Set down the first line below and each line after it, ending with the one that holds "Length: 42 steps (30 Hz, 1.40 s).". Pictures do not belong in the copy.

SUPPLIED DATA:
☆ ☆ ☆ ☆ ☆

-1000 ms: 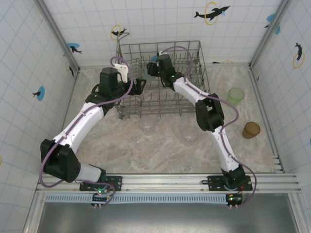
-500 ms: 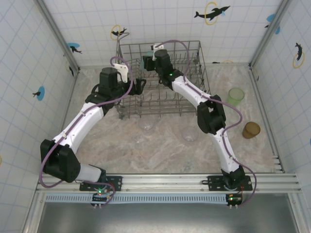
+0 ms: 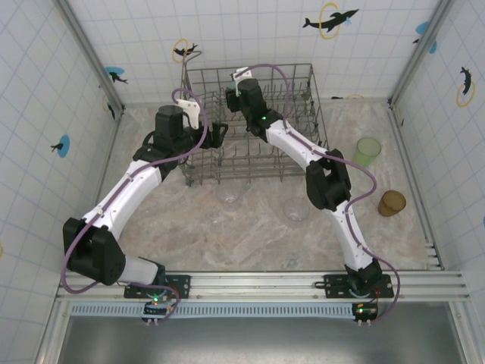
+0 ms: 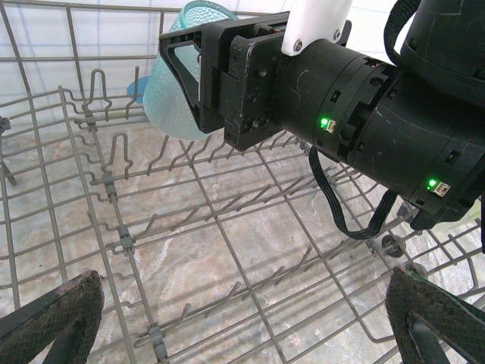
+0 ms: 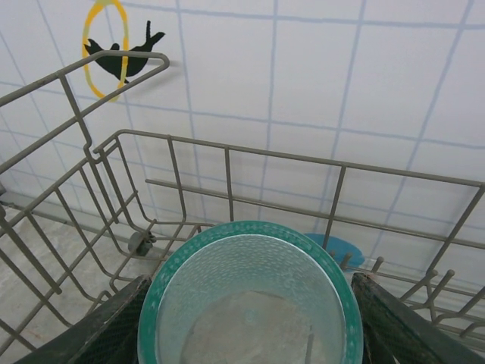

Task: Load the cups into the dish rack

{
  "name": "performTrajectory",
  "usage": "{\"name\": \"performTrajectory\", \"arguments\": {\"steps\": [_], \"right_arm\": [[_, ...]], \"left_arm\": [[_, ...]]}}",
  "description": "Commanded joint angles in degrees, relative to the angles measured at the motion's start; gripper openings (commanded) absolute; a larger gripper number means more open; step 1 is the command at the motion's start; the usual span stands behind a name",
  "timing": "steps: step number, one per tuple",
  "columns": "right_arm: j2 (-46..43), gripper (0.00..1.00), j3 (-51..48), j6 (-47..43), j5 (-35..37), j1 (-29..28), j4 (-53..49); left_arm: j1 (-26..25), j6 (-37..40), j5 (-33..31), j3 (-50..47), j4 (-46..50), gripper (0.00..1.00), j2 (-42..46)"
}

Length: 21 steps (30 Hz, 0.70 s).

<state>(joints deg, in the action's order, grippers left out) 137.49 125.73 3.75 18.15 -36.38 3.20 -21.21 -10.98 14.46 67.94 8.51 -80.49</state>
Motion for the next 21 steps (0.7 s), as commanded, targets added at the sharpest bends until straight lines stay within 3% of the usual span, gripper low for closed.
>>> {"name": "performTrajectory", "arguments": {"steps": [1,21], "right_arm": [[0.91,0.46,2.59,0.29,1.16,1.10,3.85],[4.63,0.45,2.41,5.81,-1.96,2.28,3.48]], "left_arm": [[0.21,-0.71,-0.04,-0.71,-0.84,0.98,1.12],[0.29,-0.72,0.04,-0.71,-0.78,0.98,0.46]]}}
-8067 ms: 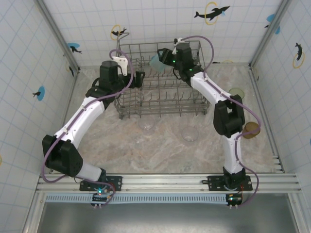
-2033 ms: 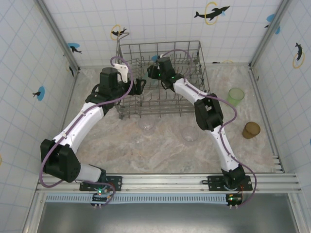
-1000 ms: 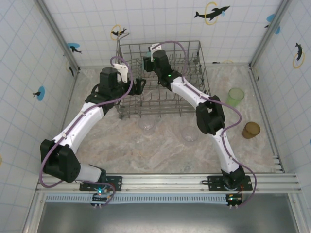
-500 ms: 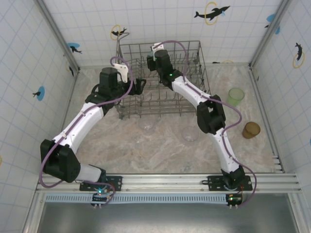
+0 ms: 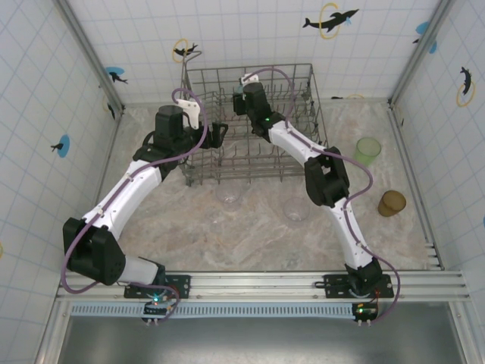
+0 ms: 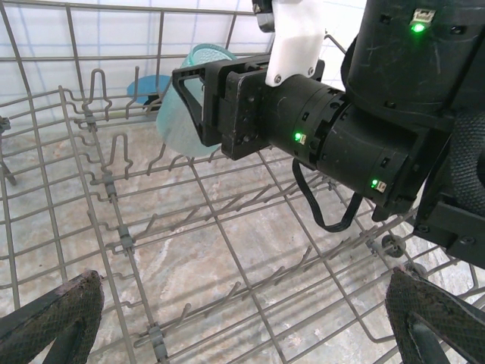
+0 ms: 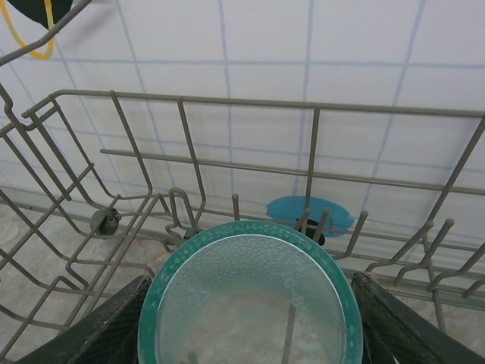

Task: Load the cups into the dish rack

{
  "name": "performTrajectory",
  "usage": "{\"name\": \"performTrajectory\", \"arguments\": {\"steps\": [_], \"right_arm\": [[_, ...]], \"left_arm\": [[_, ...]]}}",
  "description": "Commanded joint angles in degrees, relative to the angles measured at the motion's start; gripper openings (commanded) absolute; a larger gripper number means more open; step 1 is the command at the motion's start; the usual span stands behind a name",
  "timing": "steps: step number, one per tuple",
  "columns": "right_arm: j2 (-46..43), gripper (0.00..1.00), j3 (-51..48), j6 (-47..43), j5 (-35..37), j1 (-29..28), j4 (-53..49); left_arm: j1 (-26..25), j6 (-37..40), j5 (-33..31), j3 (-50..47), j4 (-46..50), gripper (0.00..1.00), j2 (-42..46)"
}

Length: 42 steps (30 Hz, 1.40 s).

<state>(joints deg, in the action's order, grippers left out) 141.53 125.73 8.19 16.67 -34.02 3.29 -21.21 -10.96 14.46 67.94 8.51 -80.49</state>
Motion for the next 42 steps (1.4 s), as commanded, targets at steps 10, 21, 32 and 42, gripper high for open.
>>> {"name": "performTrajectory", "arguments": {"steps": [10,21,32,42], "right_arm": [[0.75,0.45,2.41,1.85,-0.46,-0.10,3.62],[4.70,0.48,2.30,1.52,0.11,0.71,1.91],[7.97,0.58,2.38,6.03,-2.91,1.11,1.52],[1.33,0.88,2.33,8.03,-3.99,0.80,-2.87]], "left_arm": [[0.28,-0.93,0.31,-0.61,-0.80,0.98,0.51],[0.22,-0.98,0.40,-0.56,-0.79,0.98,0.33],[0.25,-1.08,0.75,-0.59,-0.87,0.97,-0.10],[0.27,-1.49,1.01,-0.55,-0.98,0.98,0.11]]}}
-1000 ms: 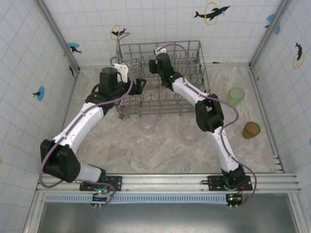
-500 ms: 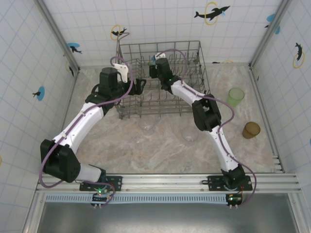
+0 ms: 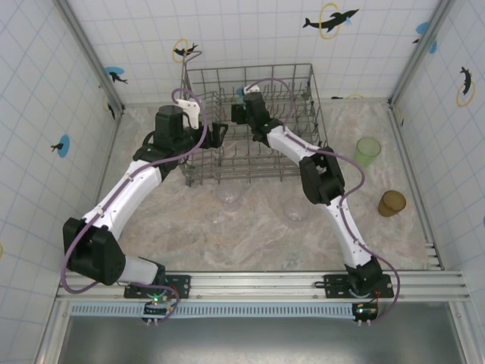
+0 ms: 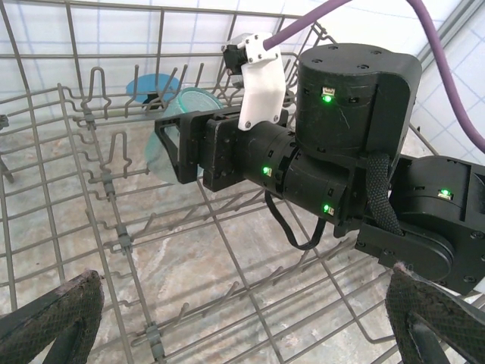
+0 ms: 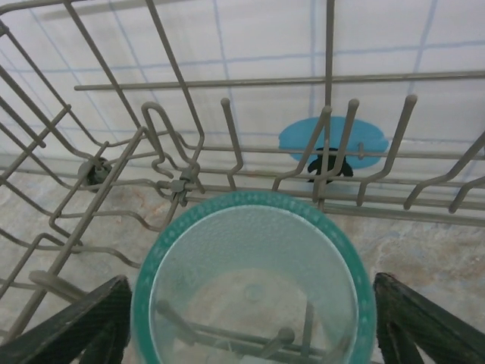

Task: Load the cups into the dish rack

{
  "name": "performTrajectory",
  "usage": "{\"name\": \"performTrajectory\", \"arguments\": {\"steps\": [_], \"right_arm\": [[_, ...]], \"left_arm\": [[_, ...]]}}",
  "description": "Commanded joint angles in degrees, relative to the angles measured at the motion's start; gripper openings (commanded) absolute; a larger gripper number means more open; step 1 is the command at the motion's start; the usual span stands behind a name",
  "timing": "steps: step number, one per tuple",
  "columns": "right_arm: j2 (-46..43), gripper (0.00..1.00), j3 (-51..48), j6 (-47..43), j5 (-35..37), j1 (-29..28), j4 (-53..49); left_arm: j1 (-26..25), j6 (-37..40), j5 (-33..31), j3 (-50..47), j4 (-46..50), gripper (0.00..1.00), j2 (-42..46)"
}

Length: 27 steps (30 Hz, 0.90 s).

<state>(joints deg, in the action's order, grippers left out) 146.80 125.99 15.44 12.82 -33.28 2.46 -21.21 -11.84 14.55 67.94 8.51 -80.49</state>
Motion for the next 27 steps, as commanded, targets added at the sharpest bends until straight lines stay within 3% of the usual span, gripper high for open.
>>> {"name": "performTrajectory", "arguments": {"steps": [1,7,14,22,27], "right_arm": [[-4.89,0.91,2.06,0.99,-0.29,0.05,-2.28],[-10.28,1.00,2.24,1.54,0.35,0.14,-2.52],[-17.17,1.00,2.24,0.98,1.79,0.14,-4.67],[-25.77,1.00,1.68,-3.24,6.40,0.39,-15.26],[-34.38,1.00,-5.99,-3.88,9.07,2.01,-20.34]], "left_arm": [[0.29,-0.67,0.95,-0.57,-1.04,0.98,0.16],[0.21,-0.66,0.90,-0.79,-1.26,0.98,0.21],[0.28,-0.61,0.27,-1.14,-1.59,0.97,0.51],[0.26,-0.64,-0.57,-1.39,-1.75,0.98,1.38],[0.21,-0.59,-1.23,-1.58,-1.97,0.98,2.17]]}}
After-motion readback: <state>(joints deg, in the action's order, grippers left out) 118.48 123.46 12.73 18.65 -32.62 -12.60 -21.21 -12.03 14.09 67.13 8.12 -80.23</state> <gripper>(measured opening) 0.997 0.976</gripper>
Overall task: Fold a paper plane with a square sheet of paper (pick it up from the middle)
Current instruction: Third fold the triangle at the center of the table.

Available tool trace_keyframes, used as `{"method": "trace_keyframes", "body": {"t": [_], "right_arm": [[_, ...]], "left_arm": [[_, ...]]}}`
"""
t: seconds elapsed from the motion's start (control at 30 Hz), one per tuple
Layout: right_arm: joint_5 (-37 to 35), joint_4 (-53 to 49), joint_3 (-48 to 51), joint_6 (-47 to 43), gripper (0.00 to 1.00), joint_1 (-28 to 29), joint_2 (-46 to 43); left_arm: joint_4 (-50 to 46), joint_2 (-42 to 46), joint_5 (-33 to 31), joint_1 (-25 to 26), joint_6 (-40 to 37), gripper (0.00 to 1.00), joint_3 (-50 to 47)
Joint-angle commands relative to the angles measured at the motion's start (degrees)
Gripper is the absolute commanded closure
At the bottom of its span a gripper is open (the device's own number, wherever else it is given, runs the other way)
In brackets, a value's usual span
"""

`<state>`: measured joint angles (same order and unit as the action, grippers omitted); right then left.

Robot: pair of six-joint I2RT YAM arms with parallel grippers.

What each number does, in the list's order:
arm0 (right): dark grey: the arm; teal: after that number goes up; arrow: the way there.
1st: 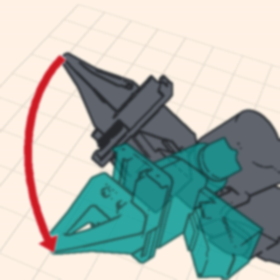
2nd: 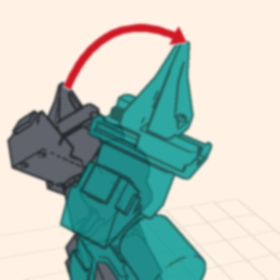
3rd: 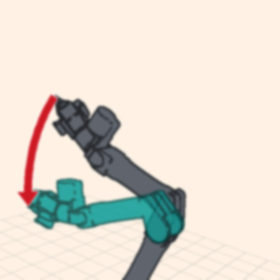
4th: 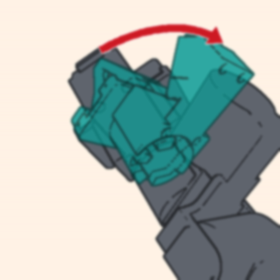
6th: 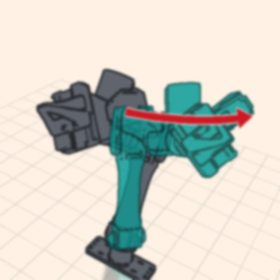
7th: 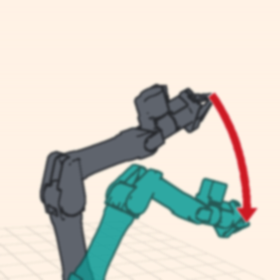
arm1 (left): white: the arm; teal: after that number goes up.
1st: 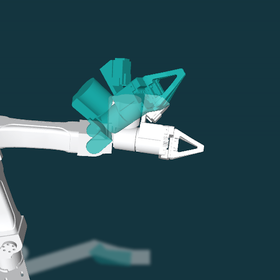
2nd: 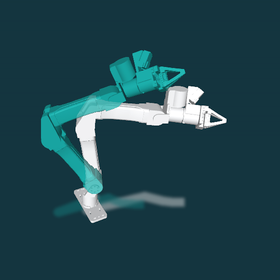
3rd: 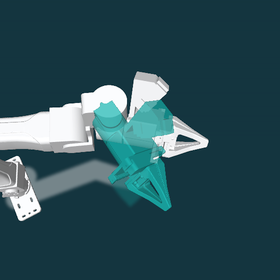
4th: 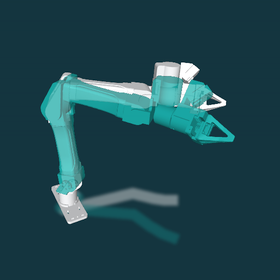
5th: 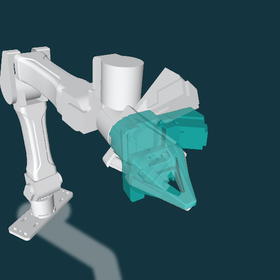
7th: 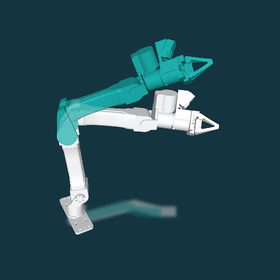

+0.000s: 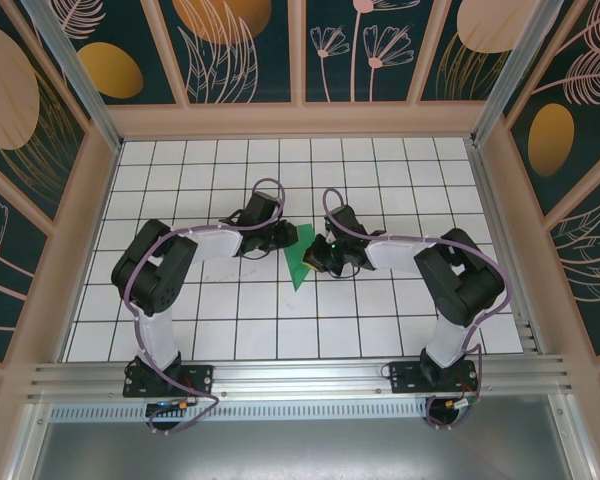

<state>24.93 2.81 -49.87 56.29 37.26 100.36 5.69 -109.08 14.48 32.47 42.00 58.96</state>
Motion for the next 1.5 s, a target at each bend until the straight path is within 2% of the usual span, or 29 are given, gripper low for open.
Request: {"method": "trace_keyframes", "body": {"t": [0.0,1.47], "right_arm": [[-0.8,1.3,-0.4,0.5,0.94,0.5,1.2],[-1.2,3.7,-1.4,-0.1,0.94,1.2,3.9]], "left_arm": [[-1.6,-1.2,-0.3,-0.4,-0.5,0.75,1.3],[-2.2,-1.8,0.0,-0.4,-0.2,0.76,0.0]]}}
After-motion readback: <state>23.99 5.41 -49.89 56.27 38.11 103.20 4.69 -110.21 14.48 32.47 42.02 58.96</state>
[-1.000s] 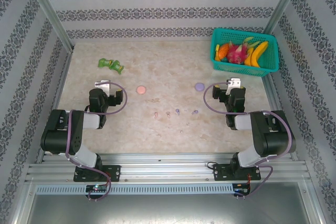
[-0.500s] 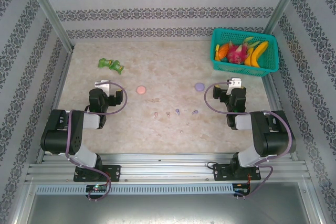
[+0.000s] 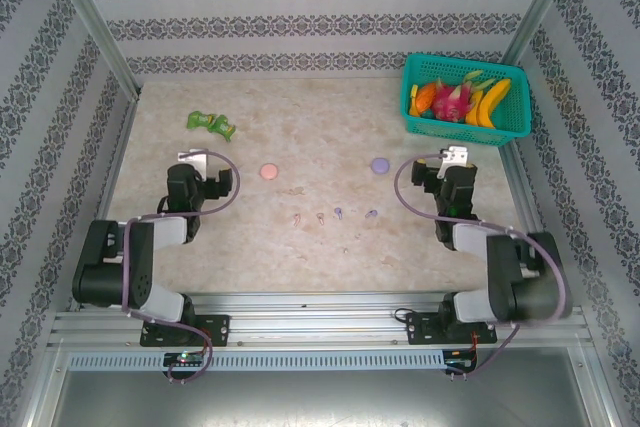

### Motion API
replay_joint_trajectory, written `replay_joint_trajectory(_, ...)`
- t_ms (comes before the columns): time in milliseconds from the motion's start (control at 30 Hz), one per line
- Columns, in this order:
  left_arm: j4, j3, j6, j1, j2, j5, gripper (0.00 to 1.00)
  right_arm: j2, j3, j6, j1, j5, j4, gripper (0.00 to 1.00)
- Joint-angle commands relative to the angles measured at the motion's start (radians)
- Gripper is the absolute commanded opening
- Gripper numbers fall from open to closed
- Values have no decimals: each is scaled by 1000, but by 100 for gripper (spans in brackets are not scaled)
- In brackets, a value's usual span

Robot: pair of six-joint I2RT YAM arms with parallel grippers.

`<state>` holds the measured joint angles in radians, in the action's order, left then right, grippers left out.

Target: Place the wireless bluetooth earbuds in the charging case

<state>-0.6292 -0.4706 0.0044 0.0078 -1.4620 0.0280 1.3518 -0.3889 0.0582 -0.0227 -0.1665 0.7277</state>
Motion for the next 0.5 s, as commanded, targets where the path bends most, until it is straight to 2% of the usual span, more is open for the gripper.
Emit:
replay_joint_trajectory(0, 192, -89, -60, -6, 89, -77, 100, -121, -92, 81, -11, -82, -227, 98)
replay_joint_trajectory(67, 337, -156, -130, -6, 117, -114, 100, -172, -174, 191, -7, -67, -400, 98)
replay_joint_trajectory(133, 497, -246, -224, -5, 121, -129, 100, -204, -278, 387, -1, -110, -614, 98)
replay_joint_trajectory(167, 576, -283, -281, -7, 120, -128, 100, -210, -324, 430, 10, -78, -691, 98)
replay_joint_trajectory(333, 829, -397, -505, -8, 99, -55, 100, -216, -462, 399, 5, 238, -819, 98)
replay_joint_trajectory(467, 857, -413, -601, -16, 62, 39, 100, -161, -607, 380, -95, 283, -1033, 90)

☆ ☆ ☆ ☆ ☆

FINISHED EXERCISE:
-1000 ms: 
-500 ms: 
+0 ms: 
+0 ms: 
+0 ms: 

Task: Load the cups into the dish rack

{
  "name": "performTrajectory",
  "usage": "{\"name\": \"performTrajectory\", \"arguments\": {\"steps\": [_], \"right_arm\": [[_, ...]], \"left_arm\": [[_, ...]]}}",
  "description": "Commanded joint angles in degrees, relative to the angles measured at the motion's start; gripper openings (commanded) absolute; a larger gripper number means more open; step 1 is the command at the motion's start; the usual span stands behind a name",
  "timing": "steps: step number, one per tuple",
  "columns": "right_arm: j2 (-46..43), gripper (0.00..1.00), j3 (-51..48), j6 (-47..43), j5 (-35..37), j1 (-29..28), j4 (-53..49); left_arm: j1 (-26..25), j6 (-37..40), j5 (-33..31), j3 (-50..47), j4 (-46..50), gripper (0.00..1.00), j2 (-42..46)"
}

Length: 21 steps (30 Hz, 0.70 s).

<state>(joints deg, in the action's order, grippers left out) 137.49 125.73 3.75 18.15 -36.38 3.20 -21.21 -10.98 14.46 67.94 8.51 -80.49</state>
Motion for the next 21 steps (0.7 s), as commanded, targets added at the sharpest bends until straight lines stay within 3% of the usual span, gripper low for closed.
>>> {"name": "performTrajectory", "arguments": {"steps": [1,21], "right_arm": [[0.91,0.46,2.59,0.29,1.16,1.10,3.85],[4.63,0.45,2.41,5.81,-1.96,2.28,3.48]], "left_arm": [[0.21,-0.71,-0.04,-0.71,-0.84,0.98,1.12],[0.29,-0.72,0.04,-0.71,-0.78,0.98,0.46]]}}
-8067 ms: 
-2033 ms: 
-1000 ms: 
-500 ms: 
+0 ms: 
+0 ms: 
+0 ms: 

Task: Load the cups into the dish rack

{
  "name": "performTrajectory",
  "usage": "{\"name\": \"performTrajectory\", \"arguments\": {\"steps\": [_], \"right_arm\": [[_, ...]], \"left_arm\": [[_, ...]]}}",
  "description": "Commanded joint angles in degrees, relative to the angles measured at the motion's start; gripper openings (commanded) absolute; a larger gripper number means more open; step 1 is the command at the motion's start; the usual span stands behind a name",
  "timing": "steps: step number, one per tuple",
  "columns": "right_arm: j2 (-46..43), gripper (0.00..1.00), j3 (-51..48), j6 (-47..43), j5 (-35..37), j1 (-29..28), j4 (-53..49); left_arm: j1 (-26..25), j6 (-37..40), j5 (-33..31), j3 (-50..47), j4 (-46..50), gripper (0.00..1.00), j2 (-42..46)"
}

Length: 42 steps (30 Hz, 1.40 s).

No other output is needed; the exercise is complete.